A Brief History of the Marist Brothers in North America
The Marist Brothers are a teaching order, founded in 1817 by Saint Marcellin Champagnat in a rural section of southern France near Lyon, The principal mission activity outside France was in the South Pacific including Australia, New Zealand, and Polynesia, areas also developed by the Marist Fathers and two congregations of Marist Sisters. There had been some discussion to move to the United States among the Marist Brothers as early as 1823, and formal invitations to New Orleans and Saint Louis in 1837, but these were turned down because of the need for Brothers in the South Pacific region.

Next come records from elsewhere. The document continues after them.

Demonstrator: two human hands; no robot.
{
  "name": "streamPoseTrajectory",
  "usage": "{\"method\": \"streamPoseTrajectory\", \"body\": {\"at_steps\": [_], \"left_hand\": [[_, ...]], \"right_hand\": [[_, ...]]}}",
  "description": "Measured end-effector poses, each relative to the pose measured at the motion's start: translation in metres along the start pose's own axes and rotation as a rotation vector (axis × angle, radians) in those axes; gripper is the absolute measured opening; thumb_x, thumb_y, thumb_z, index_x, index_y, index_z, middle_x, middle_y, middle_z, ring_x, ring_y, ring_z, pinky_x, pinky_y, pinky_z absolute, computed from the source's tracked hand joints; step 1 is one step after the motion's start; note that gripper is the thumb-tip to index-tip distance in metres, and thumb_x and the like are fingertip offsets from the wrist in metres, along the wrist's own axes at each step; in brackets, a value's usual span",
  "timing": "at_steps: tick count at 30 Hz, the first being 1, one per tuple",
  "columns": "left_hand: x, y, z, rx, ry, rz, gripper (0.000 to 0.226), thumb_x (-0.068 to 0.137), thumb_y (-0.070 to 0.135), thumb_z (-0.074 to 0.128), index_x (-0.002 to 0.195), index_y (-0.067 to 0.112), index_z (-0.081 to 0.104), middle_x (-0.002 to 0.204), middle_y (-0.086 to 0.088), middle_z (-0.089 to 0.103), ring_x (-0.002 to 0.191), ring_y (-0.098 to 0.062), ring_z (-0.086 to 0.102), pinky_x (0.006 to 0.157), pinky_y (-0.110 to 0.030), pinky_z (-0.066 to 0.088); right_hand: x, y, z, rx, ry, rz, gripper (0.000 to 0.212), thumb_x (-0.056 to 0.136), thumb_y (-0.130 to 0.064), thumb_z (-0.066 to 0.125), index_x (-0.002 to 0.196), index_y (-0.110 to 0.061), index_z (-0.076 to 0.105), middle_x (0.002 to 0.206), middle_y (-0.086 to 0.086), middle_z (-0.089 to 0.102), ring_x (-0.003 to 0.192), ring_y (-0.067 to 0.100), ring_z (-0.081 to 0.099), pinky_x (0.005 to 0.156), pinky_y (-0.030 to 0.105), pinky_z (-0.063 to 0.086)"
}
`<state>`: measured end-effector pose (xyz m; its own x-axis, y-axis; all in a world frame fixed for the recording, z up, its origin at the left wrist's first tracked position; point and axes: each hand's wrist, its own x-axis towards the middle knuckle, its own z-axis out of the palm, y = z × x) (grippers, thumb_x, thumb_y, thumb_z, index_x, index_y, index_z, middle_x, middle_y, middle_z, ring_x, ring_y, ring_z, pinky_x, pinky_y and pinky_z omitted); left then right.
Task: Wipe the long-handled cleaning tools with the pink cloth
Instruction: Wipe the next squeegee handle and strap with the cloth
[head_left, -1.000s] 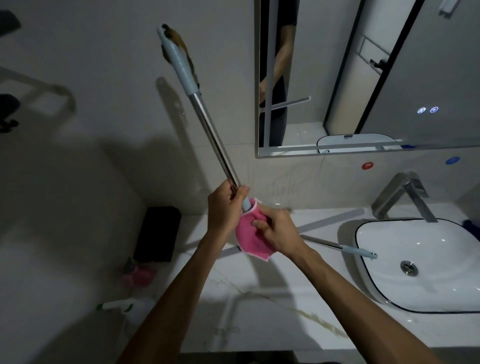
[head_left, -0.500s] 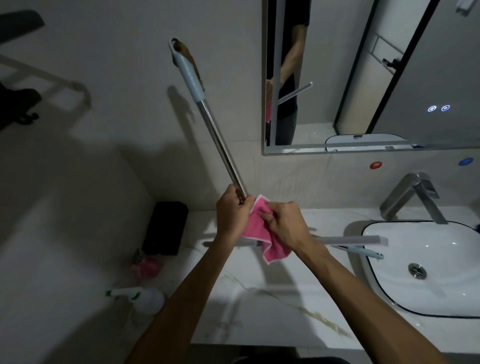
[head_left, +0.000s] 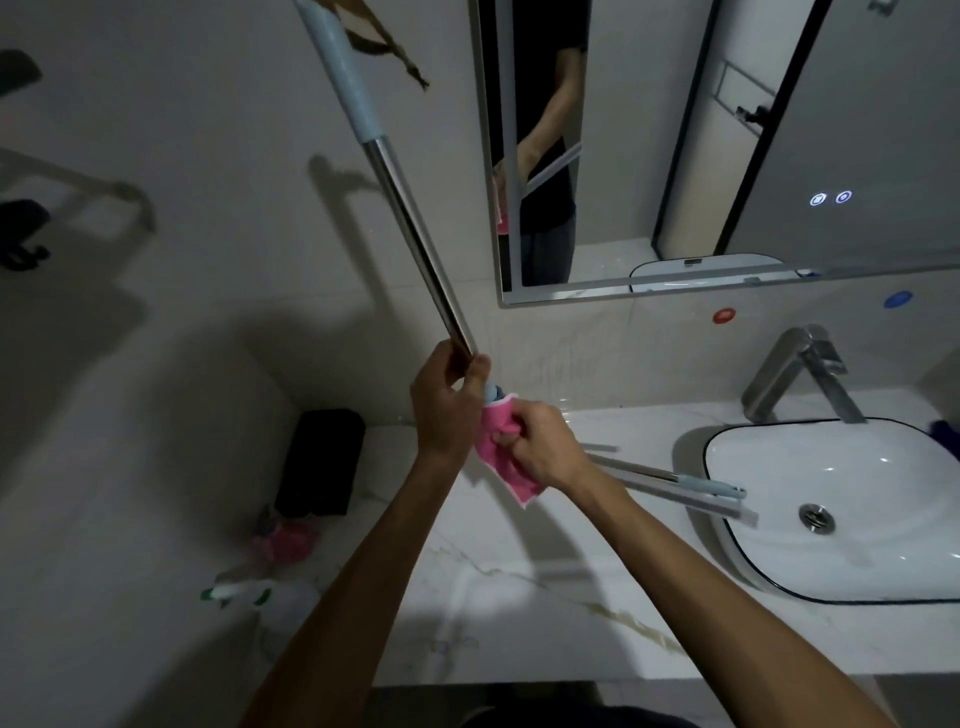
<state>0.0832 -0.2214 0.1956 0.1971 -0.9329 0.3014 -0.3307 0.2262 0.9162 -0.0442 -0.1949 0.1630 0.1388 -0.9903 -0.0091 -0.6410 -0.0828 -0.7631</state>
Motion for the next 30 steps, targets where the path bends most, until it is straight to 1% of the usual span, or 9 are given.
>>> {"method": "streamPoseTrajectory", "body": {"at_steps": [4,7,11,14,18,20,23,27,30], "left_hand": [[-0.005,0.007,0.006,0.006,-0.057,0.101,0.022,0.095,0.026,0.064,0.087,0.005,0.062,0.084,-0.007,0.070,0.079,-0.018,0.068,0.069,-0.023,0.055],[-0.008,0.011,0.011,0.021,-0.084,0.211,0.014,0.096,0.017,0.065,0.092,0.003,0.064,0.085,-0.007,0.070,0.079,-0.014,0.068,0.070,-0.013,0.052],[-0.010,0.012,0.019,-0.002,-0.092,0.216,0.006,0.095,0.010,0.065,0.092,0.005,0.066,0.084,-0.005,0.069,0.078,-0.012,0.067,0.070,-0.018,0.054],[-0.014,0.012,0.019,-0.042,-0.113,0.163,0.004,0.092,0.006,0.065,0.092,0.010,0.066,0.088,-0.002,0.070,0.083,-0.010,0.067,0.072,-0.018,0.055],[-0.016,0.005,0.014,-0.028,-0.107,0.145,0.008,0.085,0.015,0.068,0.093,0.014,0.066,0.092,-0.001,0.070,0.087,-0.016,0.068,0.077,-0.036,0.060],[-0.015,0.002,0.012,-0.008,-0.084,0.148,0.013,0.082,0.019,0.069,0.092,0.011,0.066,0.087,-0.002,0.069,0.083,-0.017,0.067,0.074,-0.037,0.060],[-0.016,0.002,0.008,-0.024,-0.082,0.146,0.018,0.080,0.027,0.074,0.088,0.013,0.064,0.083,0.000,0.067,0.079,-0.014,0.066,0.067,-0.024,0.058],[-0.019,0.001,0.007,0.002,-0.105,0.175,0.016,0.085,0.021,0.075,0.084,0.016,0.060,0.076,0.008,0.064,0.072,-0.004,0.065,0.061,-0.013,0.052],[-0.021,0.003,0.010,0.053,-0.069,0.160,0.015,0.089,0.016,0.073,0.085,0.013,0.058,0.074,0.014,0.059,0.070,0.006,0.061,0.059,-0.008,0.049]], "right_hand": [[-0.006,0.004,-0.015,0.206,0.002,0.064,0.026,0.087,0.012,0.054,0.099,-0.008,0.065,0.091,0.003,0.066,0.079,0.007,0.059,0.061,0.008,0.046],[-0.014,0.006,-0.017,0.213,0.162,0.066,0.029,0.085,0.015,0.055,0.099,-0.003,0.073,0.085,-0.001,0.066,0.072,0.000,0.059,0.062,0.005,0.046],[-0.018,0.013,-0.014,0.118,0.334,0.045,0.028,0.083,0.008,0.057,0.082,-0.010,0.077,0.074,-0.005,0.070,0.063,-0.001,0.061,0.062,0.007,0.044],[-0.017,0.011,-0.016,0.083,0.346,0.044,0.021,0.088,0.000,0.062,0.086,-0.012,0.079,0.071,-0.003,0.070,0.062,0.003,0.060,0.058,0.006,0.041],[-0.012,0.008,-0.020,0.172,0.413,0.080,0.010,0.091,-0.007,0.066,0.090,-0.010,0.076,0.077,0.001,0.069,0.067,0.009,0.058,0.060,0.009,0.040],[-0.013,0.005,-0.021,0.209,0.361,0.045,0.006,0.092,-0.007,0.066,0.094,-0.007,0.072,0.080,0.000,0.065,0.068,0.000,0.057,0.063,0.004,0.042],[-0.015,0.001,-0.018,0.207,0.215,-0.061,0.008,0.091,-0.006,0.067,0.099,-0.006,0.069,0.079,-0.004,0.064,0.068,-0.003,0.060,0.063,0.005,0.044],[-0.014,0.007,-0.005,0.103,0.268,-0.056,0.018,0.090,-0.011,0.070,0.108,-0.012,0.067,0.090,-0.002,0.068,0.079,0.010,0.063,0.074,0.012,0.047],[-0.015,0.008,-0.001,0.134,0.291,-0.058,0.017,0.091,-0.009,0.069,0.107,-0.013,0.068,0.087,-0.006,0.067,0.076,-0.001,0.061,0.072,0.006,0.044]]}}
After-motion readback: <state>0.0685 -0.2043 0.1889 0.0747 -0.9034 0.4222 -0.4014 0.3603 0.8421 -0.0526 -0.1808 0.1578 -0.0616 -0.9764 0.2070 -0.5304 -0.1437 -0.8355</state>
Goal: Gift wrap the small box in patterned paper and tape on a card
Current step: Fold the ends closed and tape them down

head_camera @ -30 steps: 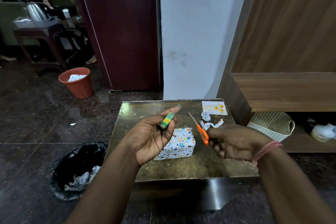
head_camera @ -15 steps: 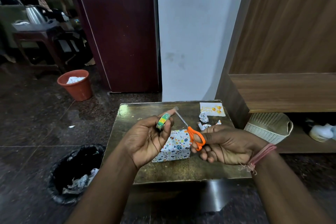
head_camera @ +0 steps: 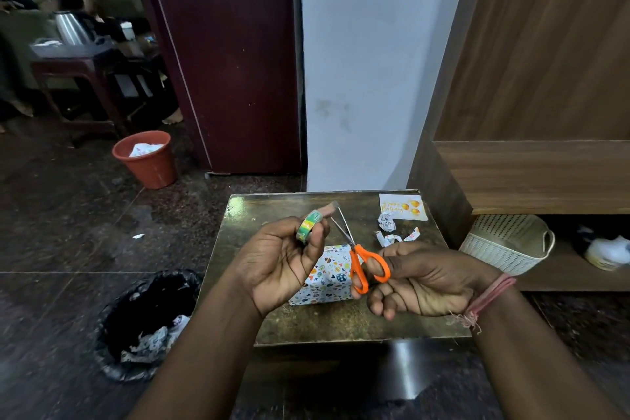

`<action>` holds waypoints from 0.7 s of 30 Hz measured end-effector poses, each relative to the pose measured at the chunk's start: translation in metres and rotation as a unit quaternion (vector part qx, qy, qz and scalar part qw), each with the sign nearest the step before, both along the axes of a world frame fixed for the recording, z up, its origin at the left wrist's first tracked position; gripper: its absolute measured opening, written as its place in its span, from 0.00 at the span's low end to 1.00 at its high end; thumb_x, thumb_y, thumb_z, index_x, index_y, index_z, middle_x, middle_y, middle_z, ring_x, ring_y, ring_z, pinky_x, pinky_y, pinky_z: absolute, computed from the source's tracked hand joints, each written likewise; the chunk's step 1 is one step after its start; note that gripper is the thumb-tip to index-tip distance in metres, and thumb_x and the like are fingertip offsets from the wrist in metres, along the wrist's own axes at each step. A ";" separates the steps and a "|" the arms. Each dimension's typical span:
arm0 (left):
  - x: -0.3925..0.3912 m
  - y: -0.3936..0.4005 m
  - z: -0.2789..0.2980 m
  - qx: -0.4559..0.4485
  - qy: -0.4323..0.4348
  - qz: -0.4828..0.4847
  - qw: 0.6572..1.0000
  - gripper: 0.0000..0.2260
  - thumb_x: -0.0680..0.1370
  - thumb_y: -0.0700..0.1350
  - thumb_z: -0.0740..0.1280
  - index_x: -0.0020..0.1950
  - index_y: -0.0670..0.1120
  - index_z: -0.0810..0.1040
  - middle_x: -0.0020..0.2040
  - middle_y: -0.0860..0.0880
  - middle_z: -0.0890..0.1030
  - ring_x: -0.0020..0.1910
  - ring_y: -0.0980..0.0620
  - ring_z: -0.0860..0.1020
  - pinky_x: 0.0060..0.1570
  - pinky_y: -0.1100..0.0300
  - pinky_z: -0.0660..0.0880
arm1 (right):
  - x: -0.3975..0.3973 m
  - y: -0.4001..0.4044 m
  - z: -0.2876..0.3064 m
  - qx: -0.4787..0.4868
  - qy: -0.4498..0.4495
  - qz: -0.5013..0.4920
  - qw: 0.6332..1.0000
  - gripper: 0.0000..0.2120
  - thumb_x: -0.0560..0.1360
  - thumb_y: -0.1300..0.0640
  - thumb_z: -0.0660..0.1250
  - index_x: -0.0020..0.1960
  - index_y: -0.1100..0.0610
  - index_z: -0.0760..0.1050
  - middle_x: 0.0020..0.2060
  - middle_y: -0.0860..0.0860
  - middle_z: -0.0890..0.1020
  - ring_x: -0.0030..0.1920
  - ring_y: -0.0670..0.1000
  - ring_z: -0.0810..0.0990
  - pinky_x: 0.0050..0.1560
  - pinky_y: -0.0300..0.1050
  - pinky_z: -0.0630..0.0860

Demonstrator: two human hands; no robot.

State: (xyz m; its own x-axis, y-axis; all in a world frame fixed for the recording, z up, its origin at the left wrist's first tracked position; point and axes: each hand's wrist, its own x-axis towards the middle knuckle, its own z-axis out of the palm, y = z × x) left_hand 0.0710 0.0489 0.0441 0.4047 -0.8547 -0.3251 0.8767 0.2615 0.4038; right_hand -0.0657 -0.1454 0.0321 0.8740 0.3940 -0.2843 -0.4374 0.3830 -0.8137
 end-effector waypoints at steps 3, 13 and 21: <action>-0.002 0.000 0.000 0.000 0.001 -0.005 1.000 0.18 0.76 0.31 0.62 0.63 0.31 0.80 0.47 0.39 0.78 0.43 0.54 0.80 0.40 0.65 0.83 | 0.001 0.000 -0.001 -0.004 -0.001 -0.002 1.000 0.22 0.74 0.53 0.76 0.56 0.70 0.75 0.52 0.65 0.77 0.42 0.54 0.84 0.41 0.44 0.83; -0.005 -0.003 0.000 0.026 0.000 -0.005 1.000 0.21 0.76 0.31 0.62 0.69 0.29 0.73 0.47 0.37 0.79 0.37 0.51 0.82 0.37 0.63 0.83 | 0.005 0.002 -0.003 -0.018 -0.008 -0.027 0.999 0.24 0.72 0.52 0.78 0.55 0.69 0.76 0.51 0.63 0.79 0.41 0.54 0.84 0.39 0.43 0.82; -0.007 -0.003 -0.002 0.040 -0.027 -0.029 0.998 0.26 0.75 0.31 0.62 0.74 0.32 0.70 0.46 0.39 0.80 0.35 0.53 0.82 0.38 0.65 0.83 | 0.005 0.004 -0.001 -0.043 -0.005 -0.069 0.997 0.19 0.69 0.55 0.80 0.50 0.68 0.80 0.46 0.62 0.80 0.38 0.52 0.84 0.36 0.42 0.82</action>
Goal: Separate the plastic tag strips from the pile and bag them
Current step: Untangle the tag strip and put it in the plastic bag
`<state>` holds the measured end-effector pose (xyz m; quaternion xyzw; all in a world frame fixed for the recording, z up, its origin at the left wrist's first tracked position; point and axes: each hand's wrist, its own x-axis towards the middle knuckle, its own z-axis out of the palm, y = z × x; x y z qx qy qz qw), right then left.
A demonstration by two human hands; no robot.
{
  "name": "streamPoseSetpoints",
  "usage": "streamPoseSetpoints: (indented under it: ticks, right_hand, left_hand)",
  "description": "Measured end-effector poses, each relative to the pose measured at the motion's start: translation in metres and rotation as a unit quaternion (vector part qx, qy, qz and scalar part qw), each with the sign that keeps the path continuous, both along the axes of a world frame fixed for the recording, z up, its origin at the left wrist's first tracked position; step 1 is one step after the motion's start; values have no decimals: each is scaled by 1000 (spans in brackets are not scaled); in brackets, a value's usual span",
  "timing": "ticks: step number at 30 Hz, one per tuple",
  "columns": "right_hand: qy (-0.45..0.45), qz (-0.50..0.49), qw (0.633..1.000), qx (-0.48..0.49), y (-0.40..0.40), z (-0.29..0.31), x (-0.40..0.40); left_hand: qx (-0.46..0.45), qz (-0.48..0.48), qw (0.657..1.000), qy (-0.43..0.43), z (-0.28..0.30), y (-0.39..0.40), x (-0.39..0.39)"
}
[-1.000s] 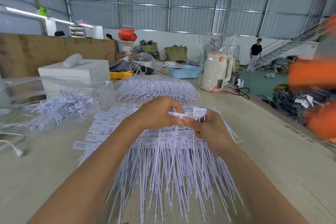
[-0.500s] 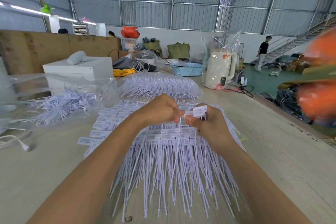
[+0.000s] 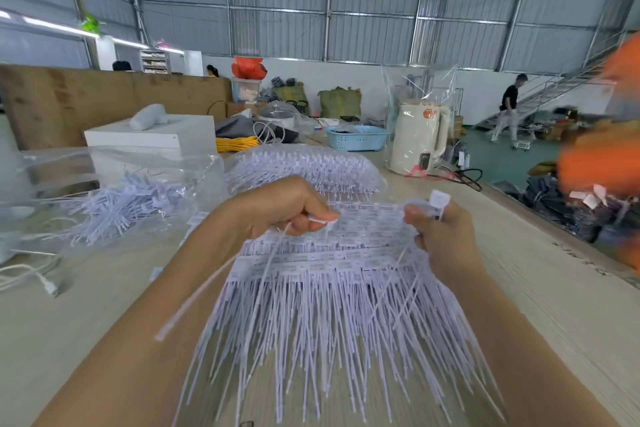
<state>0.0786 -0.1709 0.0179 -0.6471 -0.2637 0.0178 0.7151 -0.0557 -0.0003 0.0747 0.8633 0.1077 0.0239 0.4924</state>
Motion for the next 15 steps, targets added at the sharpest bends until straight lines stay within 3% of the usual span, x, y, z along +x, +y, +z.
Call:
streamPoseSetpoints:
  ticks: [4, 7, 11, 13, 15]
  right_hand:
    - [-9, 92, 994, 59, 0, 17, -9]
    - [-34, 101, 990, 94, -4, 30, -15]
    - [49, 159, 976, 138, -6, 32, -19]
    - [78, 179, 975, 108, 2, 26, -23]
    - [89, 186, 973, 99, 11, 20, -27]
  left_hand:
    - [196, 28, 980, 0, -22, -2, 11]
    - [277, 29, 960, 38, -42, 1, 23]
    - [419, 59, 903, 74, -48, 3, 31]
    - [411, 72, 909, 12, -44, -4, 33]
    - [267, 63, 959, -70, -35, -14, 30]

However, in 1885, the Brothers opened several schools in Canada, near Montreal and Quebec. There was a good fit: the Brothers in France were used to rural environments and the majority of schools opened in Canada were for French speaking farming families. Within a short period, the Brothers taught in 40 schools, several of which serviced French speaking families who had migrated into the United States, lured by employment possibilities in the mills of New England. The first school opened by the Marist Brothers in the United States was in Lewiston, Maine in 1886.
Shortly after, in New York City, a priest had convinced his superiors that the New York Diocese ought to have a church concentrating on the French-speaking citizens of the City and in anticipation of an influx of French Canadians already reaching into Massachusetts and Connecticut and the rest of the New England states. Father Tétreault was pastor of Saint Jean-Baptiste along 76th Street between Lexington and Third Avenues. After he oriented the parish towards support of French speaking parishioners, he was transferred to Drummondville, Canada, and the diocese asked the Blessed Sacrament Fathers, with strong French backgrounds, to take over the parish. The Sisters of Notre Dame de Namur were attracted to teach in the elementary school. And some Marist Brothers were imported to teach the upper grades of the elementary school. The Fathers then asked the Brothers to open a boarding school along 76th Street. Saint Ann’s Academy opened in 1892 , the first secondary school for the Brothers in the United States..
By this time the common route for Brothers to come from France to Canada was through New York City, then by rail to Montreal. So Saint Ann’s became a transition station for immigrant brothers, giving them a chance to learn English to prepare them for bilingual Canada experience.
The success of the Brothers at St. Jean Baptiste School and Saint Ann’s Academy led to their being asked to staff other schools in New York City, all based on instruction in the English language. Since the Brothers started to recruit candidates for the brotherhood, they wound up sending these recruits to French speaking novitiates in Canada. They soon realized that this would prove unworkable, and decided to look for training centers in the United States.
The Brothers concentrated on teaching elementary school, with young men graduating at age twelve or thirteen, By Canon Law, a young person could not be accepted as a candidate to join the Brothers until age seventeen. This left a gap during which young men who showed aptitude and inclination to join the Brothers, would lose association with the Brothers. The solution for this gap was to create a secondary school specifically for potential candidates to the Brothers, even though most of the students in the school would not become Brothers. The term for such a school was Juniorate (French Juvenat). The logical site for such a Juniorate would be along the railroad between New York and Montreal. Brother Cecidius, the Provincial, was too busy to take on this task himself, so he turned to Brother Louis Zepheriny.